> [What to produce] Copy exactly every line below, from the first through the one that contains "Positions are in", and skip all pictures.

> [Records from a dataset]
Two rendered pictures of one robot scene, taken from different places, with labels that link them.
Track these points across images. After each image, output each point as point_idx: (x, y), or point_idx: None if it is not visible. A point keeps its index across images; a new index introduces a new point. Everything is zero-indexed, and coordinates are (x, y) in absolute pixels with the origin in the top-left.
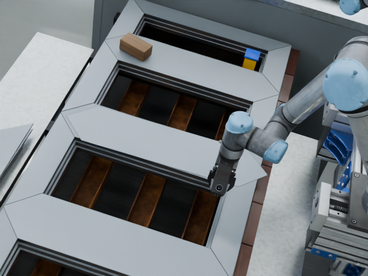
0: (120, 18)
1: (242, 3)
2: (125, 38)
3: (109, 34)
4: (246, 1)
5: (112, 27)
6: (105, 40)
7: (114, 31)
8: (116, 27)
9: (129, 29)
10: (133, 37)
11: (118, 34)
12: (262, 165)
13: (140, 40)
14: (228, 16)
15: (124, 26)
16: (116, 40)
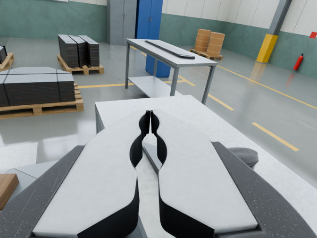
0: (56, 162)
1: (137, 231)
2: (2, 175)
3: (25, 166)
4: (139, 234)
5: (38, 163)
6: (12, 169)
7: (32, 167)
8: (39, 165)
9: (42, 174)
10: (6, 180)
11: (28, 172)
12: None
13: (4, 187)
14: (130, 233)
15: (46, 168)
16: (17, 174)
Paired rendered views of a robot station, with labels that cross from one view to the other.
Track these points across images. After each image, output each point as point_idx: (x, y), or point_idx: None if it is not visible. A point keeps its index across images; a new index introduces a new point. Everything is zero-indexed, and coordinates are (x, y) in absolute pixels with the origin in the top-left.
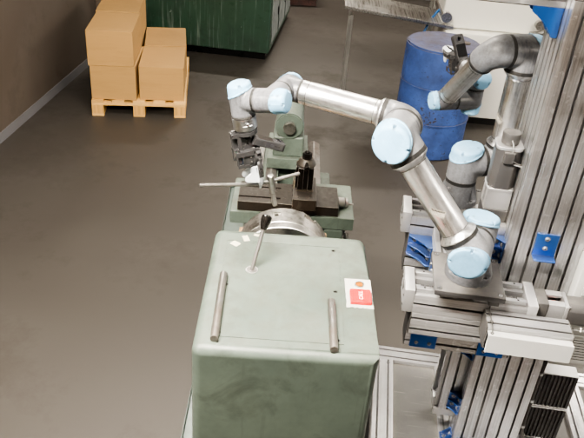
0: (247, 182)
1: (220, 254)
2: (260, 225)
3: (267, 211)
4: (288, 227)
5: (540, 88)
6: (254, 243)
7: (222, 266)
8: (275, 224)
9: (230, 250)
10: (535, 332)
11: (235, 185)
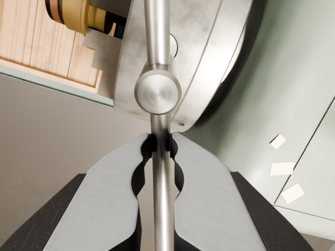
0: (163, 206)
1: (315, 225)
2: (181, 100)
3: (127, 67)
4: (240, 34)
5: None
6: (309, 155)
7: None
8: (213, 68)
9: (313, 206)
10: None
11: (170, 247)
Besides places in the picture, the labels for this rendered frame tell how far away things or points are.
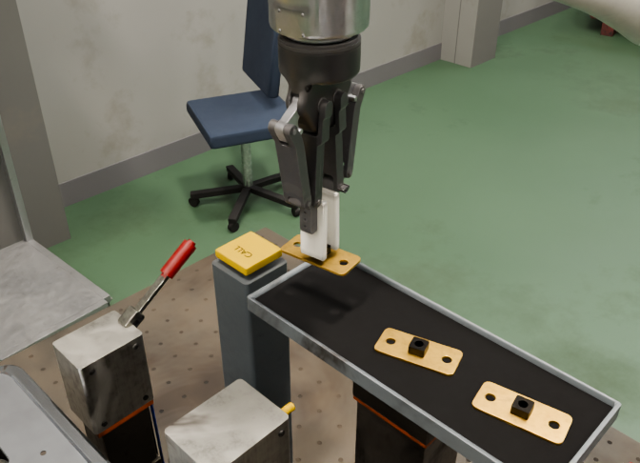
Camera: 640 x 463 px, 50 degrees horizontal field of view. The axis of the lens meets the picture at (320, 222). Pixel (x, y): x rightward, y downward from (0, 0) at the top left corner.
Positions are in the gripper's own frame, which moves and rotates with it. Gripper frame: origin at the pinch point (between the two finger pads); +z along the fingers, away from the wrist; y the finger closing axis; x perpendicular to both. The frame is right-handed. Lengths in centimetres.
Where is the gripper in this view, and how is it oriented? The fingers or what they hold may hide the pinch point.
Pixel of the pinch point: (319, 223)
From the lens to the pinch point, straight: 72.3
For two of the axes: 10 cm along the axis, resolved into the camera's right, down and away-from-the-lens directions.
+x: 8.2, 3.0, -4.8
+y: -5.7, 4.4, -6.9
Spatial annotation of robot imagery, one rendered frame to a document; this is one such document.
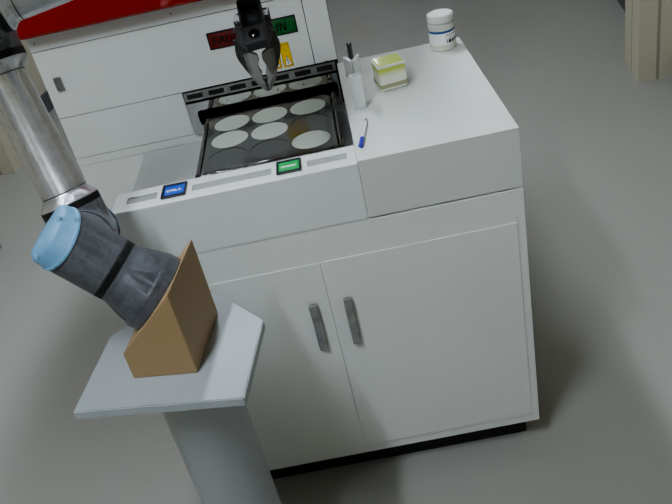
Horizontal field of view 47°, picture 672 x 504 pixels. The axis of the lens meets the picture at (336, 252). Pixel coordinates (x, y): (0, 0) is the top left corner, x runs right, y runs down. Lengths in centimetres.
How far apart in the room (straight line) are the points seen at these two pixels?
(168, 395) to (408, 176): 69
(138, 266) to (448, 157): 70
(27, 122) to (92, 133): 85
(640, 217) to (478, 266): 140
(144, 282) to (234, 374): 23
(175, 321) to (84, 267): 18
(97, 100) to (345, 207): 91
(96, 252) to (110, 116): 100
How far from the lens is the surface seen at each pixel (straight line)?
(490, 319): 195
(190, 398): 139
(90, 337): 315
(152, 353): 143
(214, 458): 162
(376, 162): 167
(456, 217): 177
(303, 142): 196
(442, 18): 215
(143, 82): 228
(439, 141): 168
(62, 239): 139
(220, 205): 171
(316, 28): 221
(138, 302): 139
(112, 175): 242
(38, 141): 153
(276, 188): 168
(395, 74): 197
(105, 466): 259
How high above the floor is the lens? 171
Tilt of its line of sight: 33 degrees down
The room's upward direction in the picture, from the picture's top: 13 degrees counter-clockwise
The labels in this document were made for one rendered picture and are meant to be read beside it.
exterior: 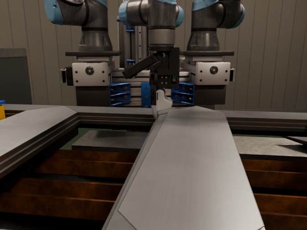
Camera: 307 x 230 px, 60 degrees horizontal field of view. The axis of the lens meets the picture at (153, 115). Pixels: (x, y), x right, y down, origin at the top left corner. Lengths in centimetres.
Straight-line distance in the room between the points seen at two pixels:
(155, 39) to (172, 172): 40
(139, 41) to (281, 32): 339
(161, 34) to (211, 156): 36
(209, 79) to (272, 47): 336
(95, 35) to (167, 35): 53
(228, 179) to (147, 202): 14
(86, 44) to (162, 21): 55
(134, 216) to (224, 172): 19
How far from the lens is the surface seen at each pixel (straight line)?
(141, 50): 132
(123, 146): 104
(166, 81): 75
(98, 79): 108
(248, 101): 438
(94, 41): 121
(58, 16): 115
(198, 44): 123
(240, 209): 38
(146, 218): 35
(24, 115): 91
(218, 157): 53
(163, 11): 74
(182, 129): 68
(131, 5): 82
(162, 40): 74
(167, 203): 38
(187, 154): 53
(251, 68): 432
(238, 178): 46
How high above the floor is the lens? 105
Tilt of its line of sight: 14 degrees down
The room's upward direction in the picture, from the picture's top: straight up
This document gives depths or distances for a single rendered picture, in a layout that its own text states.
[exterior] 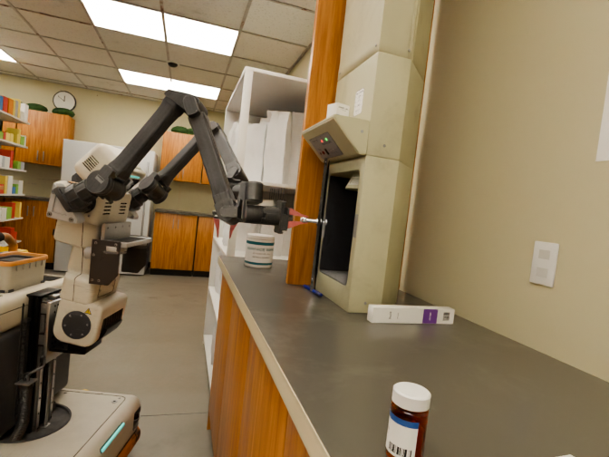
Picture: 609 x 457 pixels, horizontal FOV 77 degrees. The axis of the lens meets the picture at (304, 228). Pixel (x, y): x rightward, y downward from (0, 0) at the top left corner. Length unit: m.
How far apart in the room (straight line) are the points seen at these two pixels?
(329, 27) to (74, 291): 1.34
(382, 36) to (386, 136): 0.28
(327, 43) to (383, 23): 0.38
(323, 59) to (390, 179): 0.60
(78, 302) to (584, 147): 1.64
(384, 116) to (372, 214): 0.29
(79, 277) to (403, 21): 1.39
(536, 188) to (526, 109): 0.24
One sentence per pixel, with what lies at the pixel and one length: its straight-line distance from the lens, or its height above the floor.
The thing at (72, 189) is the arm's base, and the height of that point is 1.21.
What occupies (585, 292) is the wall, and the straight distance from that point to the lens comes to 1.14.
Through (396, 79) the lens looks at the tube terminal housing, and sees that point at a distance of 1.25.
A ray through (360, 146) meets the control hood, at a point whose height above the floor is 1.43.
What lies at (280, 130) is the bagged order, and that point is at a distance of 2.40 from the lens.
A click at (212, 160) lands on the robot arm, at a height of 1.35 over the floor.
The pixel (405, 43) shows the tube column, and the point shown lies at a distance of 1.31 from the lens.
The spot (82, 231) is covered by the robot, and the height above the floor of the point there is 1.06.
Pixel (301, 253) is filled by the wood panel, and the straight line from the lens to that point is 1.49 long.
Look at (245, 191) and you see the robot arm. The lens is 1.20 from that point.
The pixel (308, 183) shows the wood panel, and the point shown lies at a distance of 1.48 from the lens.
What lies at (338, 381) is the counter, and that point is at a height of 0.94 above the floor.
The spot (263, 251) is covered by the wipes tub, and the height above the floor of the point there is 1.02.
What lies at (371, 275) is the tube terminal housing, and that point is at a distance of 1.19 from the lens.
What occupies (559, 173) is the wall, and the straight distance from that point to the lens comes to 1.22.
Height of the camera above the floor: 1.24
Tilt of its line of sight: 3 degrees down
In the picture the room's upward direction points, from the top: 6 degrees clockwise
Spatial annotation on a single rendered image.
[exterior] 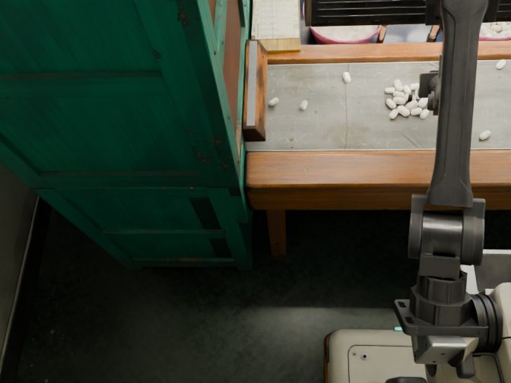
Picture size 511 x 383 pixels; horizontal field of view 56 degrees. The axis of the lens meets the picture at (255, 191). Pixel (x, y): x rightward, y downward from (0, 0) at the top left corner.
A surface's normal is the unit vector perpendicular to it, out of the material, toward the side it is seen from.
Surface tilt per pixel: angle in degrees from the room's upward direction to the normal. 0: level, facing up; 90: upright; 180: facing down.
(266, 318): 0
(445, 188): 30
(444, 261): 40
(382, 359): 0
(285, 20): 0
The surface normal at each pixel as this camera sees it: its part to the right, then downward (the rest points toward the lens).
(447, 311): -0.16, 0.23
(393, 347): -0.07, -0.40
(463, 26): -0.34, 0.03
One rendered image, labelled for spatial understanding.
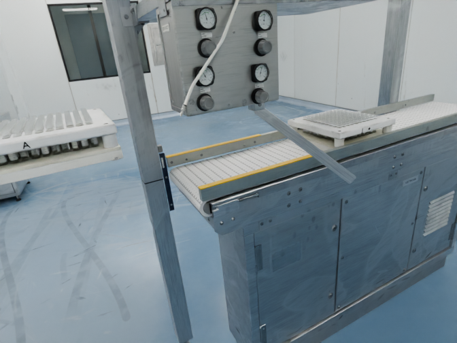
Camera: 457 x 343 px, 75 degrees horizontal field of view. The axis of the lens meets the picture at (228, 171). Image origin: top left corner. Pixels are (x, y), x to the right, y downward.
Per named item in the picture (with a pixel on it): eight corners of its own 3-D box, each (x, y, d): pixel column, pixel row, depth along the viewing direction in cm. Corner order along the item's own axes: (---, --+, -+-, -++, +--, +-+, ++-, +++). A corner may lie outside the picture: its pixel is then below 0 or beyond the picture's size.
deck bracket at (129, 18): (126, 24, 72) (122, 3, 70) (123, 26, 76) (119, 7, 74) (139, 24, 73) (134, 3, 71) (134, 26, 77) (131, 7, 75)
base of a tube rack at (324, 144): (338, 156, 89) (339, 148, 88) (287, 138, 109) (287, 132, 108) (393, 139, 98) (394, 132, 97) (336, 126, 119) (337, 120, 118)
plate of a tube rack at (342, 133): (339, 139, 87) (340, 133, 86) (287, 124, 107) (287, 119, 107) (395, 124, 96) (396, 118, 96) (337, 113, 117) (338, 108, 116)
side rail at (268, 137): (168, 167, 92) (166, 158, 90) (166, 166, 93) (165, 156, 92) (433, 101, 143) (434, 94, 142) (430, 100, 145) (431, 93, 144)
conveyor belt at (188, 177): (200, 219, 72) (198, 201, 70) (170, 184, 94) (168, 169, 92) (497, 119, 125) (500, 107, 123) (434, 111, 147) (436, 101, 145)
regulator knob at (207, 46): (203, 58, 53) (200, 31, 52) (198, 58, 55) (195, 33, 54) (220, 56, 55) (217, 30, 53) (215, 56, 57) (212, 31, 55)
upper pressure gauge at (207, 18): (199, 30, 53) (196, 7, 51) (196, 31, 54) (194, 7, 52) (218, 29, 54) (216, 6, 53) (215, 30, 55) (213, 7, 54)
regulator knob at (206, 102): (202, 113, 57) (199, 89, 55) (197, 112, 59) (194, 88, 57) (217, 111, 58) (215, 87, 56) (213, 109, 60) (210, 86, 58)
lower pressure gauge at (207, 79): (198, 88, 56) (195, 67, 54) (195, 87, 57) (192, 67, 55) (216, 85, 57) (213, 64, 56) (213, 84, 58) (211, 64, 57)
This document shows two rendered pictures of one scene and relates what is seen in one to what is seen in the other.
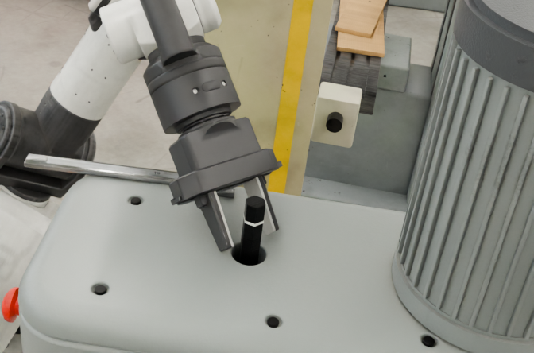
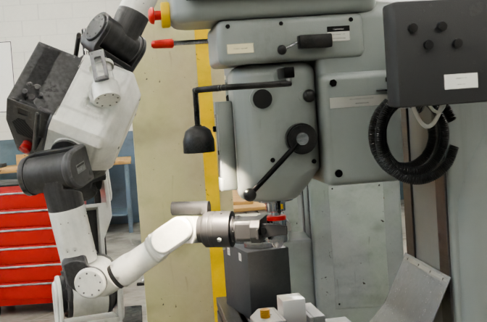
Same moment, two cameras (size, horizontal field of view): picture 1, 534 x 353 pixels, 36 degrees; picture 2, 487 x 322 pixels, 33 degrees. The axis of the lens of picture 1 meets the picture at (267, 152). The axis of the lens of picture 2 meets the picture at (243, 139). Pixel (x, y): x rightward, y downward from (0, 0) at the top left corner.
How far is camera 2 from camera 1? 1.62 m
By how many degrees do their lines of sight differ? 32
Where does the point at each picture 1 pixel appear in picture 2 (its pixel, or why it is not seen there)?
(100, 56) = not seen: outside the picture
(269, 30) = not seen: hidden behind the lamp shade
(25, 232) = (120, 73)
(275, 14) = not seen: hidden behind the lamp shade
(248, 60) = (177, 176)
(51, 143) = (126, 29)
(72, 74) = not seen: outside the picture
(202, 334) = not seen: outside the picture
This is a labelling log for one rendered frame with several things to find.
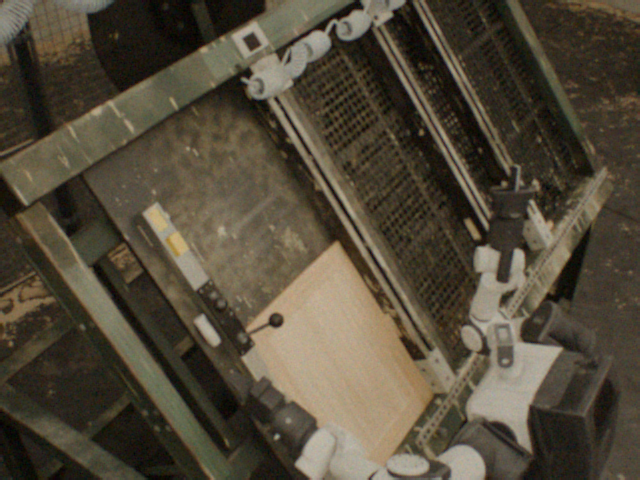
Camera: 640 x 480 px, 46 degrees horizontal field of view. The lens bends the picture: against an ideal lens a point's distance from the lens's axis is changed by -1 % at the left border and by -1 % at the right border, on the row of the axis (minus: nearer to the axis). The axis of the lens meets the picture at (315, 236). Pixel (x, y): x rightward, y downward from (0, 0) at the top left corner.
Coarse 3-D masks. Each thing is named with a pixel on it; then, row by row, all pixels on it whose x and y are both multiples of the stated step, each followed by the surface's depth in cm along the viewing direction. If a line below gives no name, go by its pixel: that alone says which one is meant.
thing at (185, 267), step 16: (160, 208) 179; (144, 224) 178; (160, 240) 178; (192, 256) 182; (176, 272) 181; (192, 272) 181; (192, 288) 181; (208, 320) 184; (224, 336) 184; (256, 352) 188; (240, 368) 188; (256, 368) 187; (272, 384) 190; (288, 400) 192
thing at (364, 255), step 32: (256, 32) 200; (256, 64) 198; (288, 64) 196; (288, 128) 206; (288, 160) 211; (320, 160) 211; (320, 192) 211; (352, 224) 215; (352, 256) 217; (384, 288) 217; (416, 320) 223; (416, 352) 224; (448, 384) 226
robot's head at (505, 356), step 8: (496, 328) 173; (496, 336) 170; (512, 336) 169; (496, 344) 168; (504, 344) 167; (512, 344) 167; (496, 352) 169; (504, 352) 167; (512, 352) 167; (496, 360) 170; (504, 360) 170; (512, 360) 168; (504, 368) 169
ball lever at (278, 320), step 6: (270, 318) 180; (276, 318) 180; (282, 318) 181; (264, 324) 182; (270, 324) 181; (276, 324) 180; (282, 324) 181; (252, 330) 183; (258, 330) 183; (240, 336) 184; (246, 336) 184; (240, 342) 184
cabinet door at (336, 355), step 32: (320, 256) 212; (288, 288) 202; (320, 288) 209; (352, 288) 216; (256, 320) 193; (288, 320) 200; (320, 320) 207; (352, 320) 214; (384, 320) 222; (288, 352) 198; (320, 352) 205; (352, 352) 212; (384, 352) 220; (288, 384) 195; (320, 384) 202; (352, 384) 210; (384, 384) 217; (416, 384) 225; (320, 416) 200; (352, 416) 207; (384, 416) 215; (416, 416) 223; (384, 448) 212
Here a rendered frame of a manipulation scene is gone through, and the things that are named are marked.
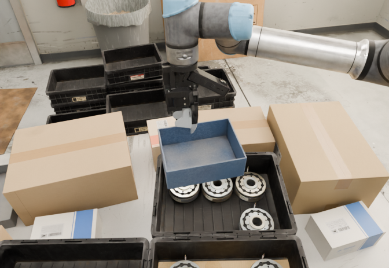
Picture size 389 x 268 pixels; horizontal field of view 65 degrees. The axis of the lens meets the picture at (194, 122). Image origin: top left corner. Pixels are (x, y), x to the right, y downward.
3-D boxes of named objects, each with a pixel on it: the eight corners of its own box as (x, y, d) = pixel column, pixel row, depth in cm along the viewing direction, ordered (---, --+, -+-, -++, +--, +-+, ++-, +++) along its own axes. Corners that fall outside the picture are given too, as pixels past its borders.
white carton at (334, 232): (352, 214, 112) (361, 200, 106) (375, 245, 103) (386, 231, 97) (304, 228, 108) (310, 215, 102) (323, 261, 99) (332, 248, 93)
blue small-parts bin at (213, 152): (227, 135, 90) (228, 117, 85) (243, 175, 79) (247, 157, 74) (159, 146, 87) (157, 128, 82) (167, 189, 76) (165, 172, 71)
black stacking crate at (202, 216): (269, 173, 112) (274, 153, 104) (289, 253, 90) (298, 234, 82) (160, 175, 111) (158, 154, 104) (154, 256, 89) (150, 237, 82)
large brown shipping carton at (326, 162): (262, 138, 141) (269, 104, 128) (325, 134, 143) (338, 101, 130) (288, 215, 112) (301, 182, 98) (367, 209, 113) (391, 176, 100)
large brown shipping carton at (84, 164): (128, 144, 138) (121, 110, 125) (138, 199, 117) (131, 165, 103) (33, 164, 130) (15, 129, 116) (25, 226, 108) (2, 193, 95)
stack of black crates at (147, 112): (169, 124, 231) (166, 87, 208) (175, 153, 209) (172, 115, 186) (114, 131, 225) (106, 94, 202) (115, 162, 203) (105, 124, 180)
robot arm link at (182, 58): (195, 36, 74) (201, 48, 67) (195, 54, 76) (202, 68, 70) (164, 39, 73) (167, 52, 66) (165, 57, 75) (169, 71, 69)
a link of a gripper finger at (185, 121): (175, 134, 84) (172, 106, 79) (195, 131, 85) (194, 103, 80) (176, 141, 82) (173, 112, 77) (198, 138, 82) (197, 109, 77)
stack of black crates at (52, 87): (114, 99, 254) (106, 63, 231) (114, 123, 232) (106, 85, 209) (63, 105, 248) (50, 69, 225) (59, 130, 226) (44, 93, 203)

> [Solution to this task]
Two rendered pictures of one robot scene, taken from different places, with labels that link them.
Track these points across images. After each image, output each point as point_idx: (x, y), or point_idx: None if it is not visible. A point keeps its index across images; a new index introduces a new point. Everything is zero-indexed, and coordinates are (x, y) in absolute pixels with the origin in the top-left.
0: (120, 18)
1: (242, 3)
2: (125, 38)
3: (109, 34)
4: (246, 1)
5: (112, 27)
6: (105, 40)
7: (114, 31)
8: (116, 27)
9: (129, 29)
10: (133, 37)
11: (118, 34)
12: (262, 165)
13: (140, 40)
14: (228, 16)
15: (124, 26)
16: (116, 40)
0: (56, 162)
1: (137, 231)
2: (2, 175)
3: (25, 166)
4: (139, 234)
5: (38, 163)
6: (12, 169)
7: (32, 167)
8: (39, 165)
9: (42, 174)
10: (6, 180)
11: (28, 172)
12: None
13: (4, 187)
14: (130, 233)
15: (46, 168)
16: (17, 174)
Paired rendered views of a robot station, with labels that cross from one view to the other.
Track these points across images. After each image, output each point as point_idx: (x, y), or point_idx: None if it is not visible. A point keeps its index across images; a new index introduces a new point. Everything is zero-indexed, and coordinates are (x, y) in absolute pixels with the origin in the top-left.
0: (247, 182)
1: (220, 254)
2: (260, 225)
3: (267, 211)
4: (288, 227)
5: (540, 88)
6: (254, 243)
7: (222, 266)
8: (275, 224)
9: (230, 250)
10: (535, 332)
11: (235, 185)
0: (163, 206)
1: (315, 225)
2: (181, 100)
3: (127, 67)
4: (240, 34)
5: None
6: (309, 155)
7: None
8: (213, 68)
9: (313, 206)
10: None
11: (170, 247)
Besides places in the picture, the labels for this rendered frame tell how far away things or points are.
Camera: 640 x 463 px, 50 degrees horizontal field of view. The axis of the lens meets the picture at (320, 222). Pixel (x, y): x rightward, y downward from (0, 0) at the top left corner.
Positions are in the gripper's own frame, which moves and rotates with it. Gripper frame: origin at the pinch point (between the two finger pads); +z along the fingers, away from the wrist; y the finger closing axis; x perpendicular to both. The frame is right-handed. Lengths in centimetres.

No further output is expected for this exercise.